■ **WORK INSTRUCTIONS**:
Without altering a word, return the records below, but exclude the pictures.

■ **EXERCISE INPUT**:
■ ■ ■ ■

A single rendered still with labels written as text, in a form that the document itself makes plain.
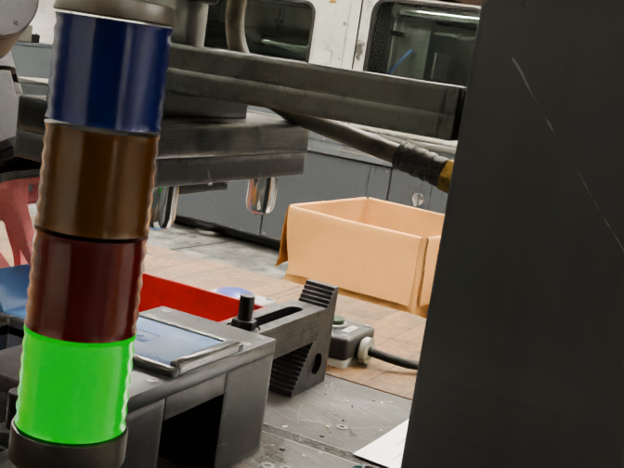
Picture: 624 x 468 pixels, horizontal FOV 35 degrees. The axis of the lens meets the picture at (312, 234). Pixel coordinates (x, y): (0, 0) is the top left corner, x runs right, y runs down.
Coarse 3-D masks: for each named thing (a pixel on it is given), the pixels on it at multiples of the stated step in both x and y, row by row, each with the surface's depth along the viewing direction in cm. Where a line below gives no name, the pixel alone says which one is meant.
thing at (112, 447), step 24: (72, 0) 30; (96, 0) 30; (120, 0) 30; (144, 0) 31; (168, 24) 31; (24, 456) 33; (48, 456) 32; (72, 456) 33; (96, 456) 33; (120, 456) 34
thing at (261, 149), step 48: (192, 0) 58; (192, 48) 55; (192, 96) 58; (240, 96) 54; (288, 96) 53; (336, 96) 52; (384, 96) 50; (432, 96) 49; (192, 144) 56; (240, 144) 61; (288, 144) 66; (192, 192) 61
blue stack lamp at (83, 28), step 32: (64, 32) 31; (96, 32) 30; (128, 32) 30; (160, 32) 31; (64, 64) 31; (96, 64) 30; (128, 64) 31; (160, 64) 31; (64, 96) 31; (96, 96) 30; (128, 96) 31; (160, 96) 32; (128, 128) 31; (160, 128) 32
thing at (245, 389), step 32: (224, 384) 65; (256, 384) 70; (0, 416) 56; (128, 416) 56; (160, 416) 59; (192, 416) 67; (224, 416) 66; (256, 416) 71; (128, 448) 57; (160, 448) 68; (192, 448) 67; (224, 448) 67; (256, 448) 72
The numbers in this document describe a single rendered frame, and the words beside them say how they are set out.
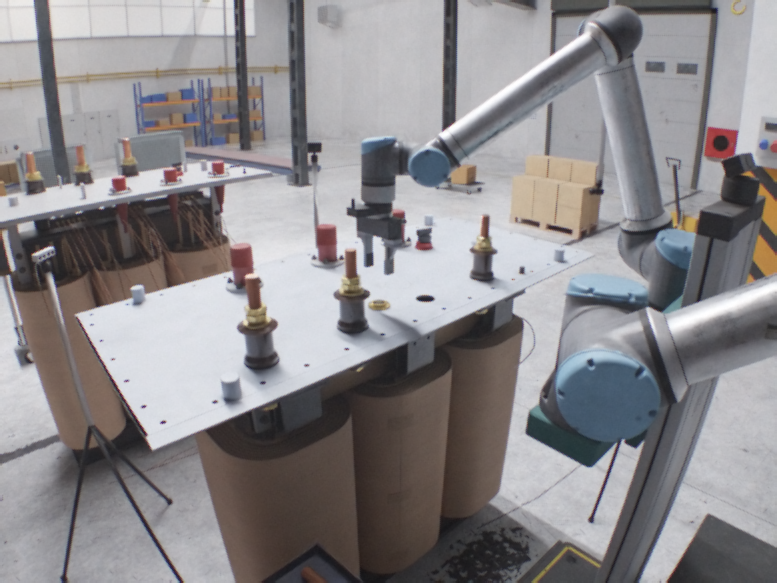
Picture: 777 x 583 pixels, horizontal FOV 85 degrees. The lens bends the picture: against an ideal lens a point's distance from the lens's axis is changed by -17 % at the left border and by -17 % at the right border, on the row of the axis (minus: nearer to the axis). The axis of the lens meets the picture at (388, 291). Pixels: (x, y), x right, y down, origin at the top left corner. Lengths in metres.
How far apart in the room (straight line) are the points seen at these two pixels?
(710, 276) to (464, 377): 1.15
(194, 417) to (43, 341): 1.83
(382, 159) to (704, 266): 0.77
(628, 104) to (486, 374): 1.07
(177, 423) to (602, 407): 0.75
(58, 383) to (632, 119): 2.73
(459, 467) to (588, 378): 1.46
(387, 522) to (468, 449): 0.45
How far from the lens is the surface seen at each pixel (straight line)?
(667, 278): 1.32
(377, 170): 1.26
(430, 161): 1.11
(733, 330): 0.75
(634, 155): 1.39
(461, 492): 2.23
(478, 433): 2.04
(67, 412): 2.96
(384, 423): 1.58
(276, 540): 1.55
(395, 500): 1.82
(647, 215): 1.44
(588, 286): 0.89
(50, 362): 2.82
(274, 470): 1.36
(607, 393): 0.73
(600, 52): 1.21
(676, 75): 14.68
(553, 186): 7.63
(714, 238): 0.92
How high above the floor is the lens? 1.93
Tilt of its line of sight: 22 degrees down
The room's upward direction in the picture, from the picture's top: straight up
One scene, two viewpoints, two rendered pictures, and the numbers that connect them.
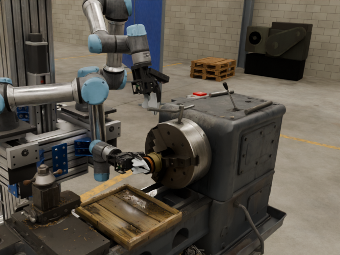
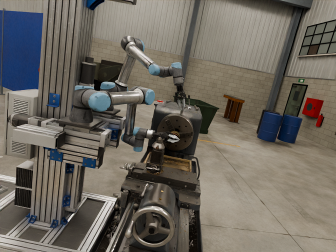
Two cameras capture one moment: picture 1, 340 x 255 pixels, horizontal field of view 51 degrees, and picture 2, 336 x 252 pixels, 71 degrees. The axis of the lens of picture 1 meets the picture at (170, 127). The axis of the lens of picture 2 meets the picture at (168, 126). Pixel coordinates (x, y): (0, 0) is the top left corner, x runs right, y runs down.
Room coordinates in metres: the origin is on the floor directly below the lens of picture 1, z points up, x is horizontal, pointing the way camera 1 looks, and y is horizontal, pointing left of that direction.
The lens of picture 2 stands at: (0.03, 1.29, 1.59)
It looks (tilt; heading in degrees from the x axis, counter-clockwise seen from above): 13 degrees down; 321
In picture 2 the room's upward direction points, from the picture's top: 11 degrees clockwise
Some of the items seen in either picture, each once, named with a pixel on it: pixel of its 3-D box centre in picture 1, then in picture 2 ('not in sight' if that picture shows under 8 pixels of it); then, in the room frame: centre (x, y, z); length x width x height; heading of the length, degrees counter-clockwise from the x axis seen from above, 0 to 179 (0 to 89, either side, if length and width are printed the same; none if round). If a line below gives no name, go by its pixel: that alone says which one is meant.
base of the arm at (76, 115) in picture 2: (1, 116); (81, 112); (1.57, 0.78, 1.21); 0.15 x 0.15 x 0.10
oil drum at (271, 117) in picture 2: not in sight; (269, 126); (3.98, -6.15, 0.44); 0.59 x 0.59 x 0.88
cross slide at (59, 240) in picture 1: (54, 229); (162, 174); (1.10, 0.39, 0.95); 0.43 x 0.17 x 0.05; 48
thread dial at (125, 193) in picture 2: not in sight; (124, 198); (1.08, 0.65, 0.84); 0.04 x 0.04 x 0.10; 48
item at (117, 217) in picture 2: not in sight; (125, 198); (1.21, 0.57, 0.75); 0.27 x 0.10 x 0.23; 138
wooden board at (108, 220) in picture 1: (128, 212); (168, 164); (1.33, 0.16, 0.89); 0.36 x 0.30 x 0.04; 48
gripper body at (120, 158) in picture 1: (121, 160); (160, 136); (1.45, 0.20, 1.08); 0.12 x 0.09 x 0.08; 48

■ ■ ■ ■

■ **RESULT OF THE EXERCISE**:
A single rendered still with labels written as text, in a form that the document itself makes plain.
Picture: 624 x 468 pixels, horizontal FOV 35 degrees. The axis of the lens meets the picture at (312, 234). Pixel coordinates (x, y): (0, 0) is the top left corner, x runs right, y runs down.
Coarse 3-D masks: for each named thing (a pixel on it is given), the pixels on it at multiples of the stated step in both x and y, row by row, each with the surface's depth along the viewing direction in cm. Where a line below gives no name, the pixel alone says which one is meant.
thing at (112, 447), step 24: (72, 0) 30; (96, 0) 30; (120, 0) 30; (144, 0) 31; (168, 24) 31; (24, 456) 33; (48, 456) 32; (72, 456) 33; (96, 456) 33; (120, 456) 34
thing at (261, 149), step 48: (192, 0) 58; (192, 48) 55; (192, 96) 58; (240, 96) 54; (288, 96) 53; (336, 96) 52; (384, 96) 50; (432, 96) 49; (192, 144) 56; (240, 144) 61; (288, 144) 66; (192, 192) 61
blue stack lamp at (83, 28), step 32: (64, 32) 31; (96, 32) 30; (128, 32) 30; (160, 32) 31; (64, 64) 31; (96, 64) 30; (128, 64) 31; (160, 64) 31; (64, 96) 31; (96, 96) 30; (128, 96) 31; (160, 96) 32; (128, 128) 31; (160, 128) 32
thing at (245, 389), step 32: (224, 384) 65; (256, 384) 70; (0, 416) 56; (128, 416) 56; (160, 416) 59; (192, 416) 67; (224, 416) 66; (256, 416) 71; (128, 448) 57; (160, 448) 68; (192, 448) 67; (224, 448) 67; (256, 448) 72
The numbers in this document describe a single rendered frame, and the words beside them say how they are set out.
Picture: 777 x 583 pixels, horizontal FOV 85 degrees. The lens bends the picture: against an ideal lens a point's distance from the lens's axis is changed by -17 % at the left border and by -17 % at the right border, on the row of the axis (minus: nearer to the axis). The axis of the lens meets the picture at (388, 291). Pixels: (x, y), x right, y down, origin at the top left corner. Lengths in metres.
How far apart in the room (straight line) are the points seen at these two pixels?
(710, 276) to (464, 377): 1.15
(194, 417) to (43, 341): 1.83
(382, 159) to (704, 266): 0.77
(628, 104) to (486, 374): 1.07
(177, 423) to (602, 407): 0.75
(58, 383) to (632, 119): 2.73
(459, 467) to (588, 378): 1.46
(387, 522) to (468, 449): 0.45
How far from the lens is the surface seen at each pixel (straight line)?
(667, 278): 1.32
(377, 170): 1.26
(430, 161): 1.11
(733, 330): 0.75
(634, 155): 1.39
(461, 492): 2.23
(478, 433): 2.04
(67, 412): 2.96
(384, 423): 1.58
(276, 540): 1.55
(395, 500): 1.82
(647, 215): 1.44
(588, 286): 0.89
(50, 362): 2.82
(274, 470): 1.36
(607, 393): 0.73
(600, 52): 1.21
(676, 75): 14.68
(553, 186): 7.63
(714, 238): 0.92
How high above the floor is the lens? 1.93
Tilt of its line of sight: 22 degrees down
The room's upward direction in the picture, from the picture's top: straight up
One scene, two viewpoints, two rendered pictures, and the numbers that connect them.
Two cameras capture one moment: picture 1, 340 x 255 pixels, horizontal field of view 51 degrees, and picture 2, 336 x 252 pixels, 71 degrees. The axis of the lens of picture 1 meets the picture at (170, 127). The axis of the lens of picture 2 meets the picture at (168, 126). Pixel coordinates (x, y): (0, 0) is the top left corner, x runs right, y runs down.
Room coordinates in metres: the origin is on the floor directly below the lens of picture 1, z points up, x is horizontal, pointing the way camera 1 looks, and y is horizontal, pointing left of that direction.
The lens of picture 2 stands at: (0.03, 1.29, 1.59)
It looks (tilt; heading in degrees from the x axis, counter-clockwise seen from above): 13 degrees down; 321
In picture 2 the room's upward direction points, from the picture's top: 11 degrees clockwise
Some of the items seen in either picture, each once, named with a pixel on it: pixel of its 3-D box centre in picture 1, then in picture 2 ('not in sight' if that picture shows under 8 pixels of it); then, in the room frame: centre (x, y, z); length x width x height; heading of the length, degrees counter-clockwise from the x axis seen from above, 0 to 179 (0 to 89, either side, if length and width are printed the same; none if round). If a line below gives no name, go by its pixel: that alone says which one is meant.
base of the arm at (76, 115) in picture 2: (1, 116); (81, 112); (1.57, 0.78, 1.21); 0.15 x 0.15 x 0.10
oil drum at (271, 117) in picture 2: not in sight; (269, 126); (3.98, -6.15, 0.44); 0.59 x 0.59 x 0.88
cross slide at (59, 240) in picture 1: (54, 229); (162, 174); (1.10, 0.39, 0.95); 0.43 x 0.17 x 0.05; 48
thread dial at (125, 193) in picture 2: not in sight; (124, 198); (1.08, 0.65, 0.84); 0.04 x 0.04 x 0.10; 48
item at (117, 217) in picture 2: not in sight; (125, 198); (1.21, 0.57, 0.75); 0.27 x 0.10 x 0.23; 138
wooden board at (108, 220) in picture 1: (128, 212); (168, 164); (1.33, 0.16, 0.89); 0.36 x 0.30 x 0.04; 48
gripper body at (120, 158) in picture 1: (121, 160); (160, 136); (1.45, 0.20, 1.08); 0.12 x 0.09 x 0.08; 48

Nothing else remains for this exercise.